Nessa linha, Schenoni destacou que se houvesse uma maior coordenação com os países da região, essa mediação seria mais provável.
Neste contexto, o analista explica a visita que Lula fez esta segunda e terça-feira ao Chile, onde se reuniu com o presidente Gabriel Boric e, além de assinar acordos bilaterais, como afirmou o presidente brasileiro, partilhou detalhes das iniciativas que tem empreendido juntamente com Petro e López Obrador sobre a Venezuela. “O respeito à soberania popular é o que nos move a defender a transparência e os resultados, o compromisso com a paz nos leva a chamar as partes ao diálogo e a promover o entendimento entre o governo e a oposição”, disse Lula em Santiago.
Adicione novos aliados
Para Schenoni, a possibilidade de Brasil, Colômbia e México fornecerem mediação pacífica “depende de quanto conseguirem expandir sua base de apoio”. Ele diz que adicionar o Chile a estes esforços tornaria o país mais viável.
Na terça-feira, os Estados Unidos deram apoio explícito à mediação destes países no conflito surgido na Venezuela. Sem entrar em detalhes, Mark Wells, secretário de Estado adjunto interino para Assuntos do Hemisfério Ocidental, disse que o seu país mantém uma coordenação “muito estreita” com os três países.

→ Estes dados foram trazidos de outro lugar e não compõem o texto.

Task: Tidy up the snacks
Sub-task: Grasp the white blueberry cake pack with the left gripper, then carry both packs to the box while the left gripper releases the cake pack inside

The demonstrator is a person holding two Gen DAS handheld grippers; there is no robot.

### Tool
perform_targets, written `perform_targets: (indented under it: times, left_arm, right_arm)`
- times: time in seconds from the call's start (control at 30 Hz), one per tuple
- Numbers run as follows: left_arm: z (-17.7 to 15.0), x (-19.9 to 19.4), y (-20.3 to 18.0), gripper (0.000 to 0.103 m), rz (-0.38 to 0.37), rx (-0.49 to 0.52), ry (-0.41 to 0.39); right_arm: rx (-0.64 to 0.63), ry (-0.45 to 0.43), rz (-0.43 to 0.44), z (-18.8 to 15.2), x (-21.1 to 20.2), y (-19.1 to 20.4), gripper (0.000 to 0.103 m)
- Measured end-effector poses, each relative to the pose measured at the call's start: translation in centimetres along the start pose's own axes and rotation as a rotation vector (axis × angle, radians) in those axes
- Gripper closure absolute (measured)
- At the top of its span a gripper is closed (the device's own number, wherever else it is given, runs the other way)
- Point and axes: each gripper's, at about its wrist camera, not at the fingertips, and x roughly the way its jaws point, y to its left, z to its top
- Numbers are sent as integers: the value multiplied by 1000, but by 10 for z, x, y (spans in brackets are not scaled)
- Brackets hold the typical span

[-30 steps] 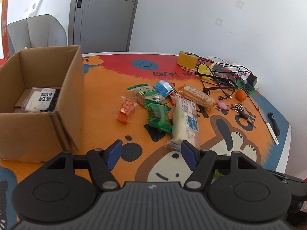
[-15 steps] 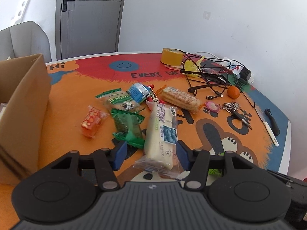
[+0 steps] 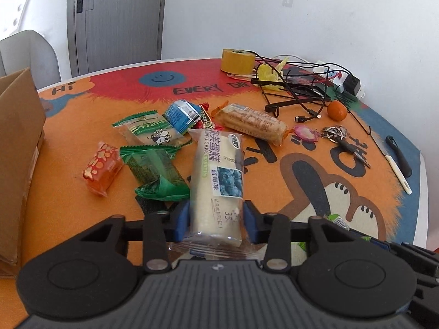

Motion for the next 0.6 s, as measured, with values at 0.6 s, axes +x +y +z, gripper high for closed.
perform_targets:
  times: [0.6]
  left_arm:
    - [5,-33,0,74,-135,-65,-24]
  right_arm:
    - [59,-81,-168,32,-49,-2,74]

A diplomacia do Governo brasileiro também pode ser lida sob uma ótica eleitoral, tendo em conta que o gigante sul-americano tem eleições municipais marcadas para outubro, e que mostrar afinidade com Caracas (como Lula teve com o falecido Hugo Chávez) poderia impactar negativamente o eleitorado de o partido no poder.
“É preciso ver qual é a prioridade e quão crítico se pensa ou pode se tornar o cenário na Venezuela. Só petistas muito duros podem apoiar Maduro”, disse Schenoni, referindo-se aos militantes do Partido dos Trabalhadores, atualmente no poder. “Em termos eleitorais, onde não estariam em jogo questões diplomáticas, faria sentido opor-se a Maduro.”